- _WHAT THE TASK REQUIRES_
Below is a listing; reproduce exactly its lines from the one containing "Reviewer note: check that the left robot" to its last line, both ends kept, and no other lines.

+===+

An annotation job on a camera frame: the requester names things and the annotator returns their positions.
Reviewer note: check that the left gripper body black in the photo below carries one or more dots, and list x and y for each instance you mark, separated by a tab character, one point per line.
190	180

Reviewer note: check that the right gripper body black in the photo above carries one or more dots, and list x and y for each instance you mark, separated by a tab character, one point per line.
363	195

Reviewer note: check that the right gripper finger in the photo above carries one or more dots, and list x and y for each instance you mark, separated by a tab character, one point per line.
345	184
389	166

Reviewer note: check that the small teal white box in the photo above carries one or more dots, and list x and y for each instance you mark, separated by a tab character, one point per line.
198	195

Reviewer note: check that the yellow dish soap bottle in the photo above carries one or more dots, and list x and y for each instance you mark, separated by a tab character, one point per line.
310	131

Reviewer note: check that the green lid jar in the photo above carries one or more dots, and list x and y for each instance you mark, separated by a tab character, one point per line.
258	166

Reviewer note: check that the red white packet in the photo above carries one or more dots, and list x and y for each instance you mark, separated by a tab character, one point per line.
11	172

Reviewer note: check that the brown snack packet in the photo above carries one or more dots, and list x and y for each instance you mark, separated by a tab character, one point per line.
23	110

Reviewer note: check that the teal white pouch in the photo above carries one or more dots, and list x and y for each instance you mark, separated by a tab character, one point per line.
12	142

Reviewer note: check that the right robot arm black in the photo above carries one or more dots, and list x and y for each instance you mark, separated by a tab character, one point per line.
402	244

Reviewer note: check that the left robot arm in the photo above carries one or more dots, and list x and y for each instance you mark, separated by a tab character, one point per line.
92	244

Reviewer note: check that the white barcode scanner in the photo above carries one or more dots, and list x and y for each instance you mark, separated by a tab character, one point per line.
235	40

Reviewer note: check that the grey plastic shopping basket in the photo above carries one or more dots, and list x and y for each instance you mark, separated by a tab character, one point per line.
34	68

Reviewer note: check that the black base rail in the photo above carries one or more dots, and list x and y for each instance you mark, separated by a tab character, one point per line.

+===+

- _REPLY TO THE TASK_
Reviewer note: check that the left robot arm in the photo above carries one or more dots, and list x and y for each instance you mark, separated by a tab character, one point per line.
92	244

Reviewer note: check that the white barcode scanner in the photo above carries one or more dots, and list x and y for each instance you mark, separated by a tab character, one point per line.
235	40

Reviewer note: check that the grey plastic shopping basket in the photo above carries one or more dots, and list x and y for each instance you mark, separated by a tab character, one point per line.
34	68

Reviewer note: check that the black base rail in the photo above carries one or more dots, and list x and y for each instance you mark, separated by a tab character, one point per line.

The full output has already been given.